The overall aim of the thesis is the functional characterization of intestinal epithelial ERβ during colon inflammation and colitis-induced CRC and identification of potential sex differences, which can ultimately provide novel opportunities for chemopreventive exploitation (Figure 1). 

In paper I we utilized intestinal epithelial ERβ knockout mice (ERβKOVil) of both sexes and induced colitis and colitis associated CRC (CA-CRC). We found that intestinal epithelial ERβ is protective against colitis and CA-CRC in both sexes, but in a sex-dependent manner. The underlying mechanism includes an intricate crosstalk with TNFα-induced NFκB signaling.

In paper II we identify that both sex and intestinal epithelial ERβ impact the microbiota composition. This may contribute to the exacerbated colitis and colitis-induced tumor formation observed in ERβKOVil mice.

In paper III we induced colon inflammation by feeding the mice a high-fat diet (HFD, 60%) for 13 weeks and explored treatment with estrogen receptor-selective ligands. We identified that estrogen signaling, via ERβ, modulated the HFD-induced changes in the colon microenvironment. This included sex-dependent effects on epithelial cell proliferation, macrophage infiltration, and regulation of core circadian clock gene expression.

In paper IV we utilized paired-normal and CRC clinical samples and identified sex differences in the transcriptome of both normal colon and CRC. By applying data-driven feature selection and machine learning on sex-separated TCGA data, we proposed sex-specific diagnostic biomarkers and prognostic biomarkers using survival analysis. 

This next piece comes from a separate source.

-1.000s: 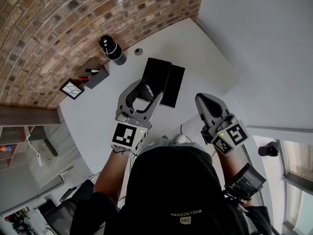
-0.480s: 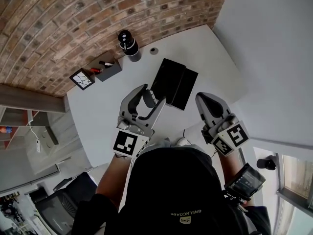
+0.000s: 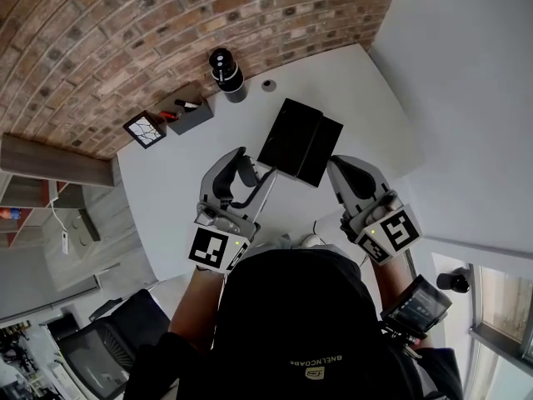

In summary, this thesis characterizes intestinal epithelial ERβ as a novel chemopreventative target for CA-CRC in both sexes, and identifies related biological pathways, including crosstalk with nuclear factor κB (NFκB) signaling and modulation of circadian clock genes. ERβ activity in intestinal epithelial cells is manifested by altered microbiota composition, cell proliferation and immune cell infiltration. The identification of several significant sex differences provides evidence for the need to take sex into account in colitis and CRC research to improve health interventions.